Jadi, tidak ada lagi perdebatan apakah laki-lakinya harus muslim dan perempuannya non muslimah?
Nggak ada lagi perdebatan itu, intinya dilihat lagi kasusnya. Karena dia butuh dan tidak ada barangnya kan gimana. Sudah lagi tidak mempersoalkan itu. Ya itu kasus nyatanya.

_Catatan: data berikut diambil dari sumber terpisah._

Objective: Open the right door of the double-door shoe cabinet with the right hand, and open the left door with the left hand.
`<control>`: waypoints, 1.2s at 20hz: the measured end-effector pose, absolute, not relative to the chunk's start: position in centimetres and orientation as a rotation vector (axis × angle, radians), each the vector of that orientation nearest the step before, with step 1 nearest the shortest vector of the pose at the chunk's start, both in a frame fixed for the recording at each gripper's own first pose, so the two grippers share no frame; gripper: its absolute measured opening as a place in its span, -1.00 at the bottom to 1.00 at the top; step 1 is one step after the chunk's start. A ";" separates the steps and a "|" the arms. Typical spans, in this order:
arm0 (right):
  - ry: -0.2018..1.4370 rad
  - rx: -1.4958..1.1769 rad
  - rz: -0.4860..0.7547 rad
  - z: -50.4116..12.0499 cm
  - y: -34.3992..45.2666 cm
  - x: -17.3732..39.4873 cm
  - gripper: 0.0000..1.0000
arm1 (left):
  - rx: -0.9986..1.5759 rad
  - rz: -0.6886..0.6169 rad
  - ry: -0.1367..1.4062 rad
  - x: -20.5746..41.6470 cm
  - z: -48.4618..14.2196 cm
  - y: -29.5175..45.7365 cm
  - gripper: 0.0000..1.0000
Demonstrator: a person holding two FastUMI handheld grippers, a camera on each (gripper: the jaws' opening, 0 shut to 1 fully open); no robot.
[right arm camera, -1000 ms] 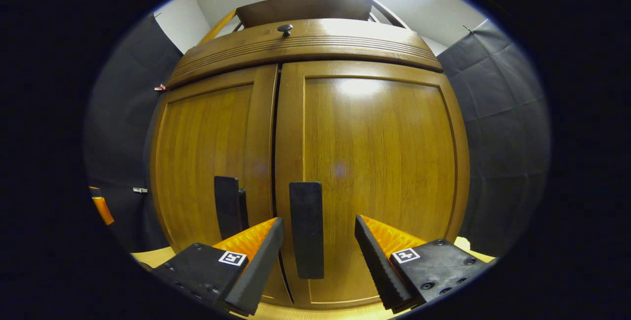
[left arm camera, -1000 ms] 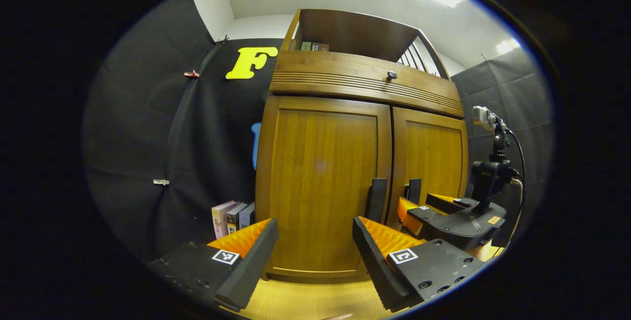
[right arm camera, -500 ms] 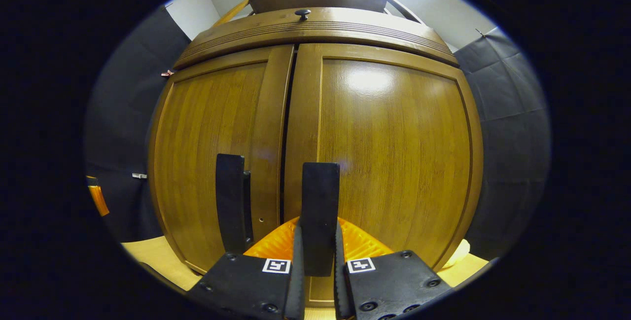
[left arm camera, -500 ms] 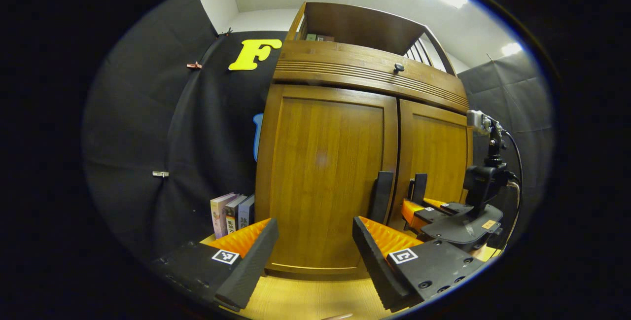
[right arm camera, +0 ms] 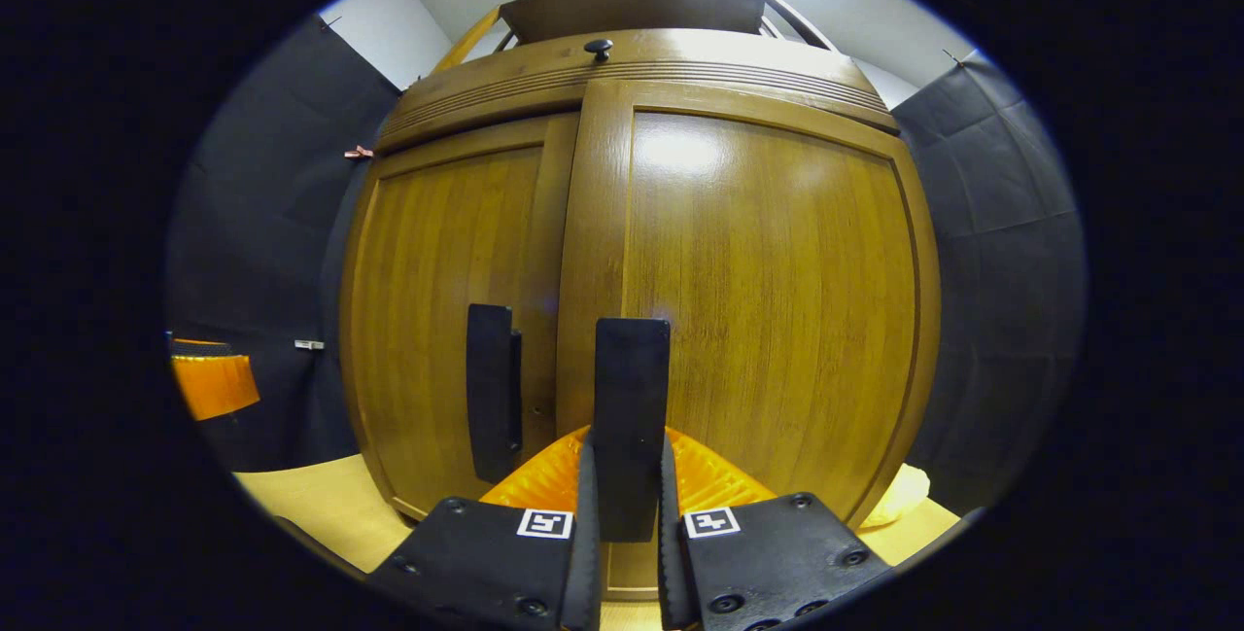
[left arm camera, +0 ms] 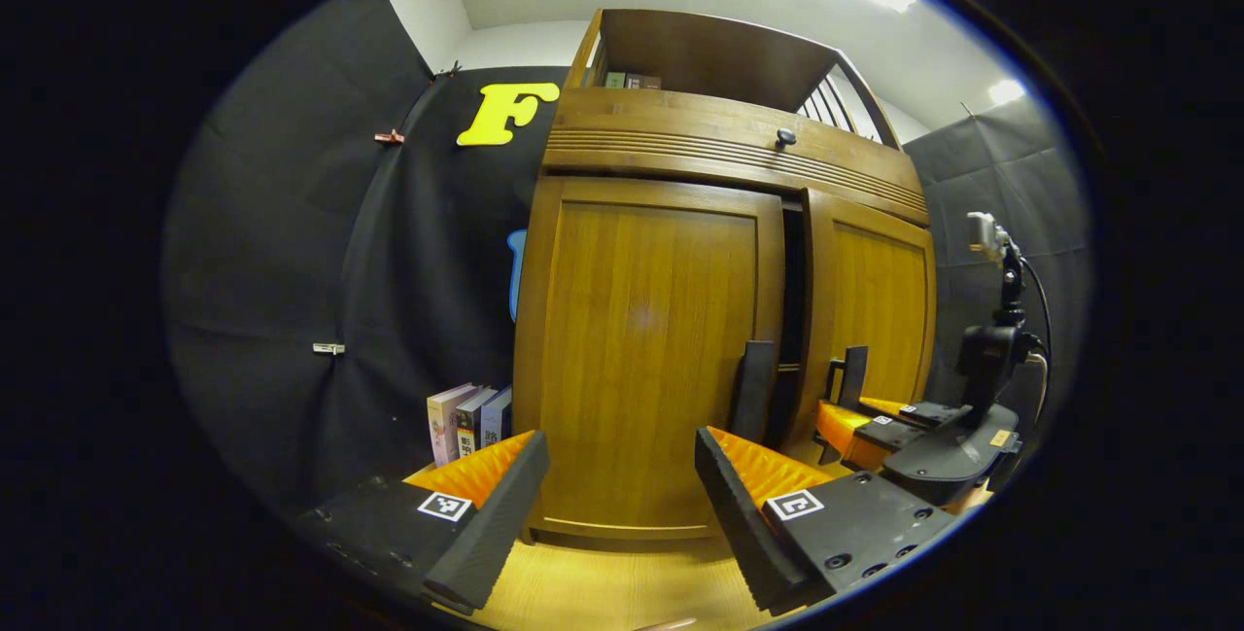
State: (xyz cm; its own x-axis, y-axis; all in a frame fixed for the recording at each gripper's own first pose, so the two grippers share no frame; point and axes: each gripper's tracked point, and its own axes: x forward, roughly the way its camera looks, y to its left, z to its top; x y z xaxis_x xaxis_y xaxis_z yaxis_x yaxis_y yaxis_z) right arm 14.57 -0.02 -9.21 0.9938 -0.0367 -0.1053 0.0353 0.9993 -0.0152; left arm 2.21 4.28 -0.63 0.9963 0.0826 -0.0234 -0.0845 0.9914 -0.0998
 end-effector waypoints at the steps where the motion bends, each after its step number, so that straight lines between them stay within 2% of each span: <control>1: 0.107 -0.010 -0.027 -9.1 -0.1 13.9 -0.46 | -0.100 0.082 0.020 2.1 -0.5 4.0 0.89; 7: 0.109 -0.006 0.012 -8.1 -0.9 9.8 -0.46 | -0.078 0.082 0.009 1.8 0.3 2.6 0.89; 8: 0.110 -0.006 0.017 -7.8 -1.1 9.6 -0.55 | -0.076 0.081 0.009 1.8 0.3 2.2 0.89; 9: 0.112 -0.006 0.021 -7.5 -1.2 9.2 -0.46 | -0.077 0.077 0.009 1.9 0.3 1.9 0.89; 10: 0.112 -0.004 0.024 -7.3 -1.5 8.5 -0.46 | -0.080 0.071 0.009 1.9 0.3 1.5 0.89; 11: 0.116 -0.004 0.027 -7.4 -1.9 7.2 -0.55 | -0.080 0.064 0.009 2.0 0.3 1.0 0.84; 12: 0.117 -0.004 0.030 -7.3 -2.1 6.5 -0.46 | -0.079 0.057 0.011 2.0 0.2 0.6 0.84; 13: 0.119 -0.005 0.031 -7.1 -2.4 5.8 -0.46 | -0.076 0.051 0.012 2.1 0.2 0.3 0.84; 14: 0.120 -0.008 0.029 -6.9 -2.8 5.2 -0.54 | -0.072 0.048 0.012 2.2 0.1 0.1 0.84; 15: 0.118 -0.013 0.027 -6.7 -3.1 4.5 -0.46 | -0.068 0.045 0.012 2.4 0.1 -0.2 0.84; 18: 0.122 -0.032 0.014 -6.1 -4.2 2.8 -0.46 | -0.053 0.029 0.011 3.0 -0.1 -1.2 0.84; 19: 0.124 -0.039 0.008 -6.0 -4.7 2.2 -0.55 | -0.053 0.018 0.011 3.3 -0.2 -1.7 0.84; 20: 0.125 -0.044 0.000 -5.9 -5.1 1.6 -0.55 | -0.057 0.007 0.012 3.4 -0.3 -2.2 0.84; 21: 0.124 -0.047 -0.008 -5.8 -5.7 1.1 -0.47 | -0.062 -0.004 0.014 3.6 -0.4 -2.6 0.84; 24: 0.125 -0.052 -0.040 -5.3 -7.1 -0.5 -0.48 | -0.072 -0.031 0.020 4.2 -0.9 -4.1 0.89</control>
State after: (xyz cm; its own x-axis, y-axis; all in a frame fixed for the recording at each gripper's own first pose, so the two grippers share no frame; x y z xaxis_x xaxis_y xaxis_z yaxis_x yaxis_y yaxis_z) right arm -0.54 -7.13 -5.31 0.9914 -0.0429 -0.1238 0.0364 0.9979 -0.0543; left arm 4.20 -4.08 -0.89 0.9993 -0.0320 -0.0191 0.0306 0.9969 -0.0722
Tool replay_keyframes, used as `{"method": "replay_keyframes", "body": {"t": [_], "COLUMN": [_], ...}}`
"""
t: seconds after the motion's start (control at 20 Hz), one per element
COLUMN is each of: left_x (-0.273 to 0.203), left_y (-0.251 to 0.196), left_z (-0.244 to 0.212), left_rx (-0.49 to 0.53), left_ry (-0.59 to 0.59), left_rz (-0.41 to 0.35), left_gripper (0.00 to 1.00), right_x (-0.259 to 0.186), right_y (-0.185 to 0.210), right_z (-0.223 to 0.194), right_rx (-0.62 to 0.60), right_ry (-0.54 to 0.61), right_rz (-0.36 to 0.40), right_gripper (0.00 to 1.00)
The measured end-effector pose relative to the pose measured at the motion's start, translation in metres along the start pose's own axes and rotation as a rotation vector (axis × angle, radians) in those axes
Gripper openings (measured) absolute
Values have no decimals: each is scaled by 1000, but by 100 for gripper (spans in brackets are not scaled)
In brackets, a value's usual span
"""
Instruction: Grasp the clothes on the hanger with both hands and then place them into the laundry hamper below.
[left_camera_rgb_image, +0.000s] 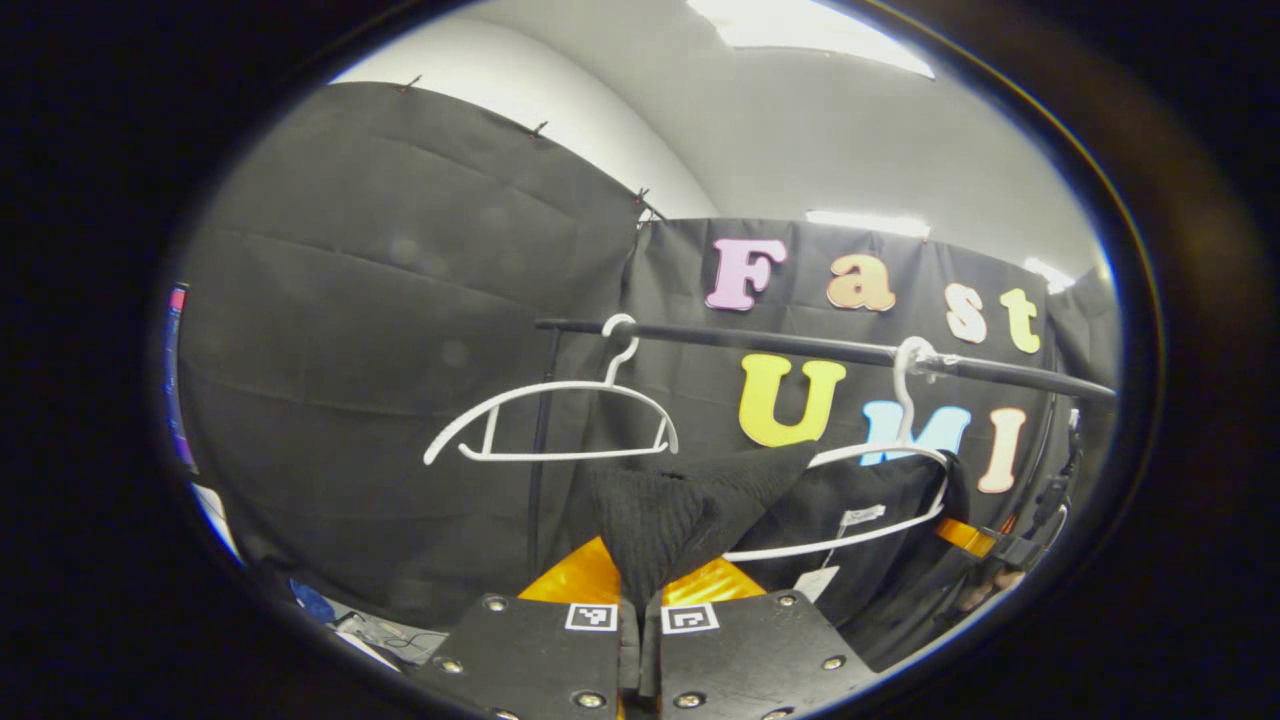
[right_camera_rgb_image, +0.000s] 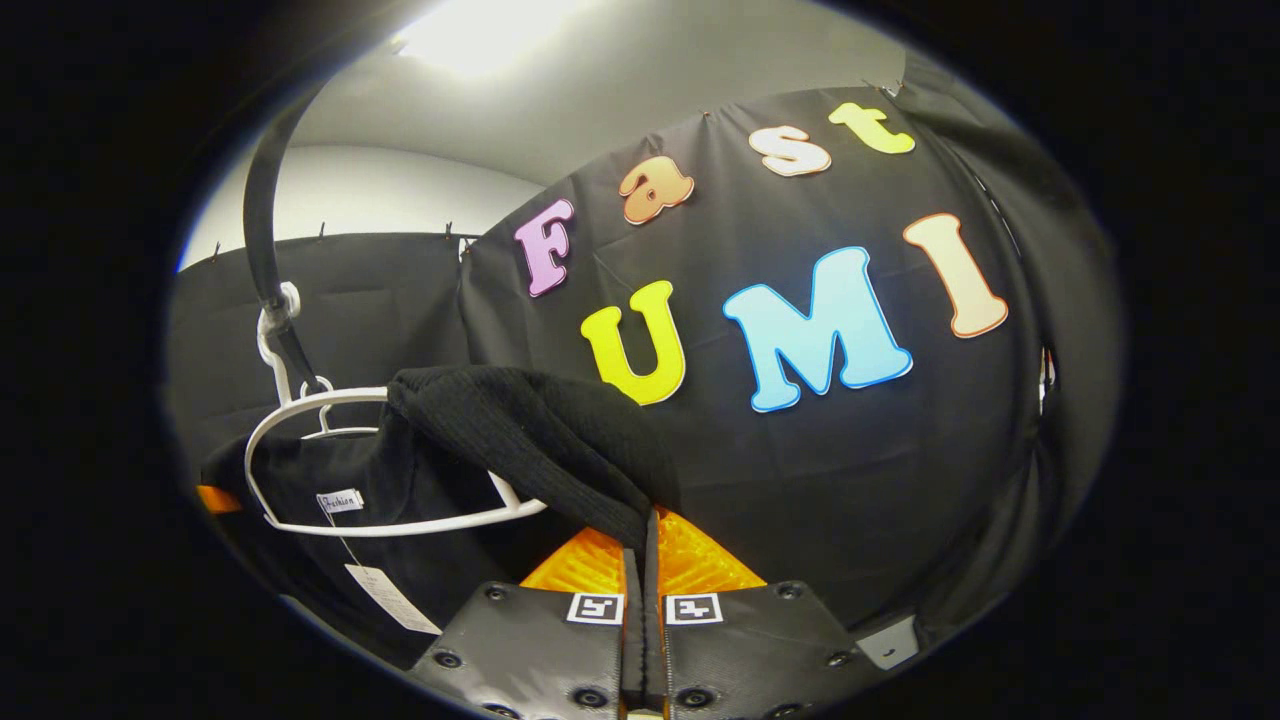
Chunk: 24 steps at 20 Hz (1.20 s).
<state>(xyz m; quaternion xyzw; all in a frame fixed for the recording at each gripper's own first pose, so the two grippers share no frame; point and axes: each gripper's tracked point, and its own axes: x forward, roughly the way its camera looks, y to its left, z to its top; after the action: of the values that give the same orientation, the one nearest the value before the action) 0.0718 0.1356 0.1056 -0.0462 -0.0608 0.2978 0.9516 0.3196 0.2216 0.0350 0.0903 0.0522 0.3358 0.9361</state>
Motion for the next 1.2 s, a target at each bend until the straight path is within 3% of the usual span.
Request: {"method": "replay_keyframes", "body": {"t": [0.35,0.55,1.2], "left_x": [8,17,22], "left_y": [29,37,58], "left_z": [19,27,-30], "left_rx": [9,45,29], "left_ry": [-39,-58,67], "left_rz": [48,45,62], "left_gripper": [1,1,0], "right_x": [3,14,10], "right_y": [-21,-21,-44], "right_z": [20,16,-39], "right_rx": [22,-50,-65], "right_ry": [-44,-39,90], "right_rz": [-33,-42,-102], "right_gripper": [1,1,1]}}
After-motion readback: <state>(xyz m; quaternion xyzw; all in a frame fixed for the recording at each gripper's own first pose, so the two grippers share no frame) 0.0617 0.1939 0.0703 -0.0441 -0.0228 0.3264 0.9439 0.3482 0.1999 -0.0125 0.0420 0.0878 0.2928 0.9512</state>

Jadi, bila kasusnya seperti itu, menurut Anda boleh?
Kalau dia dalam dirinya itu, misalnya ada niatan tetap dia menikahnya bukan karena dorongan birahi. Tapi ada motivasi dalam dirinya. Bagaimanapun dia memiliki kemauan dalam dirinya untuk membawa ke dalam satu iman. Kan perbuatan hati tidak ada yang tahu. Bergantung niatnya. Niat itu urusan hati. Ngga ada yang tahu. Ngga boleh kita mengatakan, menuduh si A ini perkawinannya semata-mata karena ini dikatakan haram. Ngga bisa, karena ini perbuatan hati.

Jadi, keberadaan peraturan perkawinan, terutama KHI yang melarang perkawinan beda agama itu ya tidak pandang bulu. Ya itu memang kebijakan, kesepakatan ulama khususnya dan pakar hukum umumnya. Itu pilihan hukum yang sudah ditetapkan. Tapi dimana-mana yang namanya pengecualian tetap ada. Mustahil tidak ada itu.

Menurut Anda, apakah perlu dilakukan revisi?
Ya, tentunya dipandang perlu. Setidak-tidaknya kan memang masyarakat ada desakan seperti itu. Dimana-mana yang namanya hukum kan selalu ada pengecualian. Ngga ada hukum yang mati yang kaku, kecuali kasus tertentu.

Saat ini Pasal 2 ayat (1) UU Perkawinan sedang diuji di Mahkamah Konsitusi (MK), bagaimana pendapat Anda?
Kalau itu kewenangannya MK. Hakim saya kira punya hak untuk menafsirkan. Ini murni pemikiran saya, pendapat saya yang tadi itu lah. Artinya, ketetapan Pasal 2 ayat (1) itu jelas masih berlaku sampai sekarang ini. Tidak bisa tekstual. Karena yang dimaksud dengan hukum agamanya masing-masing itu kalau saya menafsirkannya bagi umat Islam itu sesuai dengan fiqh Munakhahat. Kan tidak ada hukum positifnya, adanya fiqh munakhahat. Menurut fiqh munaqahat, umumnya ulama fiqh mengatakan sah perkawinan itu yang beda agama. Kalau, saya pada kasus tertentu sah itu perkawinannya, legal maksudnya. Cuma tetap haram.